(Task brief)
Only these lines of the data below are wanted: the one with "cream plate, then", the one with "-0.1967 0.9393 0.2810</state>", and any lines between them, each repeated exactly.

==== Entries provided ====

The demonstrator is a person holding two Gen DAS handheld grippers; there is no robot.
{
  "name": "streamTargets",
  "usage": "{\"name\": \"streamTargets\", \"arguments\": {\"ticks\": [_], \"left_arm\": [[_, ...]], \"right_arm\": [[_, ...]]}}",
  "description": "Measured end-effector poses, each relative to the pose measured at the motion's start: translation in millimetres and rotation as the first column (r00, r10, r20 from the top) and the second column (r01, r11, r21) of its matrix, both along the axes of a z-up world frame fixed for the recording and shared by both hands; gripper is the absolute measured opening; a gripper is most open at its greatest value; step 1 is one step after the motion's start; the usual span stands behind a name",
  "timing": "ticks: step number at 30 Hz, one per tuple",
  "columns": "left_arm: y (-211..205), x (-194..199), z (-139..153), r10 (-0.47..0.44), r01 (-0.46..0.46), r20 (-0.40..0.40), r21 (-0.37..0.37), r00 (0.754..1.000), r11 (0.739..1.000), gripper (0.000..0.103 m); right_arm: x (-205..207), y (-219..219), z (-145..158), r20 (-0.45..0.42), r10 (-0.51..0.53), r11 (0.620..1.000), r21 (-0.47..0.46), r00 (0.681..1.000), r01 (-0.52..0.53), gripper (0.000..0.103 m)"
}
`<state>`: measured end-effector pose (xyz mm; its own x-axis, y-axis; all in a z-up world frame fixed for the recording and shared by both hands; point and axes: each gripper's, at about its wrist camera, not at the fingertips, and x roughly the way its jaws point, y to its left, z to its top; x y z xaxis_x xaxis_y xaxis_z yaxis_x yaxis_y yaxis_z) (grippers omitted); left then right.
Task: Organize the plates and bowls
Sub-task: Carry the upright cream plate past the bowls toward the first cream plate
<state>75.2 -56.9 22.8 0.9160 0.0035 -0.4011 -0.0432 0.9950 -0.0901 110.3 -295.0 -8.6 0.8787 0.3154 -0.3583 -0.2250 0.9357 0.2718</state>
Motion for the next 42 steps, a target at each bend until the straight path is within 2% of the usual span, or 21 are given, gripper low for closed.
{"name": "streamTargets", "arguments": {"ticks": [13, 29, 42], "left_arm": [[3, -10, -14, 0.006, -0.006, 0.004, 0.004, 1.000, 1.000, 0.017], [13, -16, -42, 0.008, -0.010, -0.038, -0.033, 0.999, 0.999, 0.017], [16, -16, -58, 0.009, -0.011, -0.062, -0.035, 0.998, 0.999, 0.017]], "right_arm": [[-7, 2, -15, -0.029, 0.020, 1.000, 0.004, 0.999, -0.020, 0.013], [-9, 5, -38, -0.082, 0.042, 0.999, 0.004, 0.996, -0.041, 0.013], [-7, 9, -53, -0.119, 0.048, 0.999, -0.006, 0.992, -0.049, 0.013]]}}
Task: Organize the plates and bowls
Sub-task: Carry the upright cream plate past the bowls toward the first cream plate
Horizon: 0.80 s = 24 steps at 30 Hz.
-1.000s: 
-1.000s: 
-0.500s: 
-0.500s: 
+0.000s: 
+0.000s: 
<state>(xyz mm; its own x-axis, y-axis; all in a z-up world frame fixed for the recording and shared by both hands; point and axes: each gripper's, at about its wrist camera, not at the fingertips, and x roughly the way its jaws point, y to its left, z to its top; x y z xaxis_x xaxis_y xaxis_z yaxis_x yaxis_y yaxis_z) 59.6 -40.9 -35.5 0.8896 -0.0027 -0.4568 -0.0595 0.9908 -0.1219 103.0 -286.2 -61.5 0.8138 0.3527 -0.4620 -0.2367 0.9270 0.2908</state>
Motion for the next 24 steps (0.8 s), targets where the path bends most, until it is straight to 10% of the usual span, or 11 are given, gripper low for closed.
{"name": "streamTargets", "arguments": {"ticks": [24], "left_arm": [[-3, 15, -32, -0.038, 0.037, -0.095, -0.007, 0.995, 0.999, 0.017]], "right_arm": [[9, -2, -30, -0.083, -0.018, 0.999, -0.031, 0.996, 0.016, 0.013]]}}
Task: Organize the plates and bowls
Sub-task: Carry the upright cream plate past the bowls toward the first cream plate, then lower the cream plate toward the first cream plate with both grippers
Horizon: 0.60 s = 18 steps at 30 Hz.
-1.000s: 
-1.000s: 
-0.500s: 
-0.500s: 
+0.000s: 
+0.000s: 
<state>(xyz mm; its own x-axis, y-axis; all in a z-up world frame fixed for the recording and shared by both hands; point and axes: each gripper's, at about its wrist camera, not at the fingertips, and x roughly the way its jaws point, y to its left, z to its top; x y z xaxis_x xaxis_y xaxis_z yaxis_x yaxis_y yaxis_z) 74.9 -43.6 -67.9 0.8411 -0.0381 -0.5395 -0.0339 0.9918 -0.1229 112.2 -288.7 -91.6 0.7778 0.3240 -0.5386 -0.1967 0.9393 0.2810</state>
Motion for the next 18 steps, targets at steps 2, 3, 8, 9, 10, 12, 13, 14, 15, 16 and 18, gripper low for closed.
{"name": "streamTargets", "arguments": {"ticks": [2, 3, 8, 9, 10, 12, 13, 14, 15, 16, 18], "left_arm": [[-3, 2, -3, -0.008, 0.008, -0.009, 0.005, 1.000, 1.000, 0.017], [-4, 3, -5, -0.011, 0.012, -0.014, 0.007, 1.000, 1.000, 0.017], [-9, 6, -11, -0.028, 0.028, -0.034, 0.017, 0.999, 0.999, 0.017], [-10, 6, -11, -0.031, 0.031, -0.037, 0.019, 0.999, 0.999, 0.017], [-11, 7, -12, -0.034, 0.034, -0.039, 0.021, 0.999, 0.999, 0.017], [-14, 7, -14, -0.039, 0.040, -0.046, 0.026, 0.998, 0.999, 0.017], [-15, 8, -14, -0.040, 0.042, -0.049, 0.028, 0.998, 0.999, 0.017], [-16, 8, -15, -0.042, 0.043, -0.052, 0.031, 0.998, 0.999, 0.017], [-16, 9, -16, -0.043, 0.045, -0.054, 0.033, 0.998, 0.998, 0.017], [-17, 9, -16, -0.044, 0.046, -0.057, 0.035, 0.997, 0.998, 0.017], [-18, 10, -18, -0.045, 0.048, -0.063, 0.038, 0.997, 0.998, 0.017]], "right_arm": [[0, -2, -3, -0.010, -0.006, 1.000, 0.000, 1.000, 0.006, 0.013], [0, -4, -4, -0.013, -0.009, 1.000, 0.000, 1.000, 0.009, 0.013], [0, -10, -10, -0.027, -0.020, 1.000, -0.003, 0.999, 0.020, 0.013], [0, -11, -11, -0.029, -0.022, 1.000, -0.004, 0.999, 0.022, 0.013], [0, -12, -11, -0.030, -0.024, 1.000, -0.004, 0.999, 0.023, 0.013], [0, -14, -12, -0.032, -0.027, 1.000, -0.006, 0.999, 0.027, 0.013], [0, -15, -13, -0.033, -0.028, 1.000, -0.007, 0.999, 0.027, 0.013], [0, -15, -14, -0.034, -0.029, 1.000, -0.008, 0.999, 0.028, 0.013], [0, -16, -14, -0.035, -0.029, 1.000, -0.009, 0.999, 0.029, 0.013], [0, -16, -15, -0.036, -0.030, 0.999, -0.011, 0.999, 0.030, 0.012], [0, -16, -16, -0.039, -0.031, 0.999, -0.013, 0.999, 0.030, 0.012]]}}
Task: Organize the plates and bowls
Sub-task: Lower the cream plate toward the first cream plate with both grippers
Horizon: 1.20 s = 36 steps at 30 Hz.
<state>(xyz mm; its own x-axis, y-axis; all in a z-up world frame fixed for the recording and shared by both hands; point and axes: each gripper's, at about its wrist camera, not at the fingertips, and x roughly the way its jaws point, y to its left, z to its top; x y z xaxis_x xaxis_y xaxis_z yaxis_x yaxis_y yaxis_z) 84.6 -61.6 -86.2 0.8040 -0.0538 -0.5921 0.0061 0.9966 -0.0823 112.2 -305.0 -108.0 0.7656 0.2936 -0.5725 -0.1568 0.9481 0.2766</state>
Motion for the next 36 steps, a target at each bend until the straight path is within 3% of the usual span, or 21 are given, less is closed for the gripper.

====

(Exercise solution)
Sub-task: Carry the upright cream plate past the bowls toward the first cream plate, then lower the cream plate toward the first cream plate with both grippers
Horizon: 0.60 s = 18 steps at 30 Hz.
-1.000s: 
-1.000s: 
-0.500s: 
-0.500s: 
+0.000s: 
+0.000s: 
<state>(xyz mm; its own x-axis, y-axis; all in a z-up world frame fixed for the recording and shared by both hands; point and axes: each gripper's, at about its wrist camera, not at the fingertips, and x roughly the way its jaws point, y to its left, z to its top; x y z xaxis_x xaxis_y xaxis_z yaxis_x yaxis_y yaxis_z) 74.9 -43.6 -67.9 0.8411 -0.0381 -0.5395 -0.0339 0.9918 -0.1229 112.2 -288.7 -91.6 0.7778 0.3240 -0.5386 -0.1967 0.9393 0.2810</state>

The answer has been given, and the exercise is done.